Other intriguing advances in personal health tech include:
- FitBit Charge 3: The latest FitBit; includes a sensor that measures blood oxygen saturation (SpO2) and breathing interruptions indicative of sleep apnea, as well as an improved fertility-tracking app. ($149.95; currently available.)
- Abilify MyCite: An ingestible/wearable hybrid medication for patients with schizophrenia and bipolar 1 disorder, a patient population with low medication adherence. The ingestible sensor is paired with a wearable patch, mobile app and web-based portal for caregivers and physicians—offering peace of mind that the patient is actually taking the medication. (Limited availability initially.)
- KardiaBand: An FDA-cleared ECG band for the Apple Watch. The linked SmartRhythm app monitors physical activity and heart rate, alerting the wearer to start the ECG app if unusual activity is detected. Manufacturer AliveCor has teamed up with the Mayo Clinicto find out whether the KardiaBand can be used to detect potassium level changes, a disease predictor. ($99 plus $9.99/month monitoring and data storage service; currently available.)
- L’Oréal UV Sense: A reusable sensor that measures ultraviolet (UV) exposure and is worn on the thumbnail for up to 2 weeks. The wearer receives updates and recommendations throughout the day and can download the data at the end of each 2-week period. (Price not available; coming in 2019.)
- TinyKicks eMotion Fetal Activity sensor: A continuous fetal monitor that can be affixed to a pregnant woman’s belly, taking the guesswork out of fetal kick counts in the third trimester. (In development.)
As exciting as these products are, many healthcare providers (HCPs) are downright wary about wearables. Although personal health technology is getting more accurate every day—more users means more data means continually improving algorithms—wearables aren’t intended for medical diagnosis and don’t provide complete information, leading to user anxiety and unnecessary testing. For example, high-tech baby monitors like the Owlet Smart Sock 2 ($299.99) have been sharply criticized by the American Academy of Pediatrics as unnecessary for healthy infants at home. Plus, most wearables aren’t FDA approved, and sometimes not even FDA cleared. Both Apple and FitBit are part of the FDA’s new Pre-Cert program, which allows certain tech companies a fast track through the clearance process. This is part of the FDA’s plan to encourage innovation, but some are worried that the FDA is lowering its standards.

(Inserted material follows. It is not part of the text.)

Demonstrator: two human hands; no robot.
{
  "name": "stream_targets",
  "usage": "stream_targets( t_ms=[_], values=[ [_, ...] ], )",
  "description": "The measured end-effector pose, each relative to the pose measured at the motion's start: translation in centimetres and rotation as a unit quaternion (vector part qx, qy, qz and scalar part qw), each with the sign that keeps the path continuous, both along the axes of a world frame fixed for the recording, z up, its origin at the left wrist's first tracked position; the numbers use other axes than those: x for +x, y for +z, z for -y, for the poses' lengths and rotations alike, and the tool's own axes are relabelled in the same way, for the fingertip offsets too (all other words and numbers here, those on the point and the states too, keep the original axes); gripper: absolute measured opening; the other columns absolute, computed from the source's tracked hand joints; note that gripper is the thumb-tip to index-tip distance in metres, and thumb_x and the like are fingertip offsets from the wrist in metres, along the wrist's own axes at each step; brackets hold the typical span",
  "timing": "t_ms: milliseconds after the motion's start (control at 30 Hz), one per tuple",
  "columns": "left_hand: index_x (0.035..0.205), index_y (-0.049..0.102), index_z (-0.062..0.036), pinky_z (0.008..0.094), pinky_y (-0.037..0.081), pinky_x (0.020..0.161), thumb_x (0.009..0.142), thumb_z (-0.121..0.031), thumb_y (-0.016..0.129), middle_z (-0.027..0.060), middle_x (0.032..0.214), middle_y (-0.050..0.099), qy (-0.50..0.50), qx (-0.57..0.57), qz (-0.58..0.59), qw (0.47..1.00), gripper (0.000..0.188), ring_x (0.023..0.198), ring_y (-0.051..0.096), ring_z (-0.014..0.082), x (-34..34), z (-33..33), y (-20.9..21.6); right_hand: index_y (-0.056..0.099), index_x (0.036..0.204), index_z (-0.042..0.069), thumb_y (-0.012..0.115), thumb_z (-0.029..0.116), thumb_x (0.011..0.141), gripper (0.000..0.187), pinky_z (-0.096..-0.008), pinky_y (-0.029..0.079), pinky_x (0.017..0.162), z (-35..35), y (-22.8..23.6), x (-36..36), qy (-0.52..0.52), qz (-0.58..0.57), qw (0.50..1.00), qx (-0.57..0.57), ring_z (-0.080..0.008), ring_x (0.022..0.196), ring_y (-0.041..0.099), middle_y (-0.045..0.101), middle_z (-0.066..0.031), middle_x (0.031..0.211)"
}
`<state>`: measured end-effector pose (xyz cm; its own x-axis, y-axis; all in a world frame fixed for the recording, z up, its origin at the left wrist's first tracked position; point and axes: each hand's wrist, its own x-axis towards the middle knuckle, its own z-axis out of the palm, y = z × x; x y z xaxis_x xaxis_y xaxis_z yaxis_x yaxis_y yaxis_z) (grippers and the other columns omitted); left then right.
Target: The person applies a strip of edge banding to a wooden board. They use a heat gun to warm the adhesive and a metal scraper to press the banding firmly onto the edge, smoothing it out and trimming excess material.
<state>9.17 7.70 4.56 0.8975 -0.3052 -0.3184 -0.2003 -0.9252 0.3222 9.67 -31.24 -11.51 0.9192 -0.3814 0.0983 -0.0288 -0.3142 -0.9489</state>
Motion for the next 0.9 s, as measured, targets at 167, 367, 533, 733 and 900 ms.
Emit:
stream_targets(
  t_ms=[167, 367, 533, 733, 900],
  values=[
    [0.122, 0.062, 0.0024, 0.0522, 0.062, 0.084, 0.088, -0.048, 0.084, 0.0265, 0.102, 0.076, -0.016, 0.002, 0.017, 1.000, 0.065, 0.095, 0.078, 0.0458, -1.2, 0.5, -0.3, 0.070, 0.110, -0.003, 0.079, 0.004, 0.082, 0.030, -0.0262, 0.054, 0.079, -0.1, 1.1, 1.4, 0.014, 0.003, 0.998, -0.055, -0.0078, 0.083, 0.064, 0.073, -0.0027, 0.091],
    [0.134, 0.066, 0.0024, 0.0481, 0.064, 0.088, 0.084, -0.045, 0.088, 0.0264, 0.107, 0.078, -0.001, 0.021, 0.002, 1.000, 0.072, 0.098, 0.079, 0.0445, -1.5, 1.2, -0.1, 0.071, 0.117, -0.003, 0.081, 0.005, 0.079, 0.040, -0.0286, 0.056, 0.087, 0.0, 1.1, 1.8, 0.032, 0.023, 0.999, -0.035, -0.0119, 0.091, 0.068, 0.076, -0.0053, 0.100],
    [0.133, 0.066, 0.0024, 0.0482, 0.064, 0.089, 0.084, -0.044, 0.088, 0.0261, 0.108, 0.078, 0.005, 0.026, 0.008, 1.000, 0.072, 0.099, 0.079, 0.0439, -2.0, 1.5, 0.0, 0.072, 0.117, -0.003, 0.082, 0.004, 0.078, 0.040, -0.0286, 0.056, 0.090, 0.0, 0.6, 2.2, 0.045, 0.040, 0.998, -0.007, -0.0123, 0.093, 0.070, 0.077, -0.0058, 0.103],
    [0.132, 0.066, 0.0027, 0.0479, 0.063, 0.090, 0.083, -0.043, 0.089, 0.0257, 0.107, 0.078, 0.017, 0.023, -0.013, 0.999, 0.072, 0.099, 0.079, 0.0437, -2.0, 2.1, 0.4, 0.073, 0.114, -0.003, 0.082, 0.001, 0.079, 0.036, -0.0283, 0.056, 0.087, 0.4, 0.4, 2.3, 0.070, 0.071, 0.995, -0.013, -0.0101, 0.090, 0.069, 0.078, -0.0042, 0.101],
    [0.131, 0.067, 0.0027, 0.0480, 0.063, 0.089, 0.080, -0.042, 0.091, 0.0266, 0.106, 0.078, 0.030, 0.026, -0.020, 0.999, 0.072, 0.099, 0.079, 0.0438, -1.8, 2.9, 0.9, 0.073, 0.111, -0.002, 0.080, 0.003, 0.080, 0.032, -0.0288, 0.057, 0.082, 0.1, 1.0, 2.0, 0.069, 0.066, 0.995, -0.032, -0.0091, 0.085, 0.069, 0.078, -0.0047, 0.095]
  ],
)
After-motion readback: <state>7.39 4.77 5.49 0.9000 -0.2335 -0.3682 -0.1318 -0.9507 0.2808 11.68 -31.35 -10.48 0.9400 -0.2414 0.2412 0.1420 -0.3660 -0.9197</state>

There are definitely some downsides to health wearables: crowded emergency rooms, “worried well” patients asking for follow-up testing, office visits that run longer than scheduled because a patient wants you to review months of detailed personal health data. But these advances also mean that patients are becoming much more interested—and invested—in the minute details of their personal health, and that HCPs have the chance to learn more about predictive medicine, diagnosis and treatment. Wearables have become part of the daily routine for many Americans. By routinely asking your patients about health tech use and steering them toward trustworthy information online or with fact sheets, you can help them find their way through their own personal health data maze.